§ Directions for this task
Please give back each entry below unaltered, leaving the pictures out.

Segment Start: The data

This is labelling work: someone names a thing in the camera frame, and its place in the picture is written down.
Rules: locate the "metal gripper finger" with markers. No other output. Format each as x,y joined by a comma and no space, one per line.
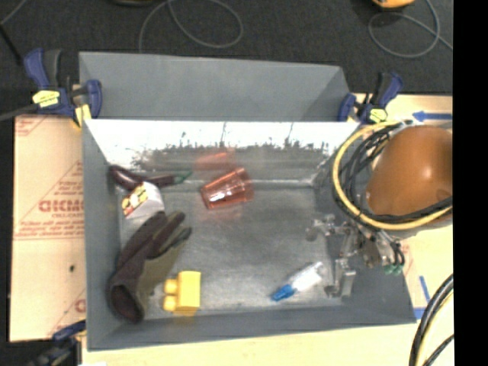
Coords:
327,230
344,280

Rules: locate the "white tube with blue cap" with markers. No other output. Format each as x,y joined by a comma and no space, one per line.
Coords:
305,280

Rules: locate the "grey metal bin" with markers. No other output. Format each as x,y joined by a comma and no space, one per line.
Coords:
244,254

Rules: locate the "clear red plastic cup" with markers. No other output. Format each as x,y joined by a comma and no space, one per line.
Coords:
228,190

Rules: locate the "yellow toy building block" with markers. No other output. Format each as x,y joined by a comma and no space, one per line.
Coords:
187,293

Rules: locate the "white packet with colourful print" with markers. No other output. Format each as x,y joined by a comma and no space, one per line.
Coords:
143,201

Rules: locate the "dark brown glove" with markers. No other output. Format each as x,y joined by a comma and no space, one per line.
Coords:
137,265

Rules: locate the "dark purple sunglasses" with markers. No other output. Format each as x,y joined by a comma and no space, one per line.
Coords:
127,178

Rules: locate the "brown cardboard board red print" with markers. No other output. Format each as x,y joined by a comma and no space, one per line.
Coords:
45,212

Segment End: The data

§ Written answer
This is labelling work: someone names a thing in the camera frame, and its place in the picture is written down.
Rules: locate the "metal gripper finger" with markers. No other output. Format each as x,y joined by a comma and no space, one per line.
Coords:
327,230
344,280

Rules: locate the "white tube with blue cap" with markers. No other output. Format each as x,y joined by a comma and no space, one per line.
Coords:
305,280

Rules: locate the "grey metal bin" with markers. No other output. Format each as x,y joined by a comma and no space, one per line.
Coords:
244,254

Rules: locate the "clear red plastic cup" with markers. No other output. Format each as x,y joined by a comma and no space, one per line.
Coords:
228,190

Rules: locate the "yellow toy building block" with markers. No other output. Format each as x,y joined by a comma and no space, one per line.
Coords:
187,293

Rules: locate the "white packet with colourful print" with markers. No other output. Format each as x,y joined by a comma and no space, one per line.
Coords:
143,201

Rules: locate the "dark brown glove" with markers. No other output. Format each as x,y joined by a comma and no space, one per line.
Coords:
137,265

Rules: locate the "dark purple sunglasses" with markers. No other output. Format each as x,y joined by a comma and no space, one per line.
Coords:
127,178

Rules: locate the "brown cardboard board red print" with markers. No other output. Format each as x,y joined by a comma and no space, one per line.
Coords:
45,212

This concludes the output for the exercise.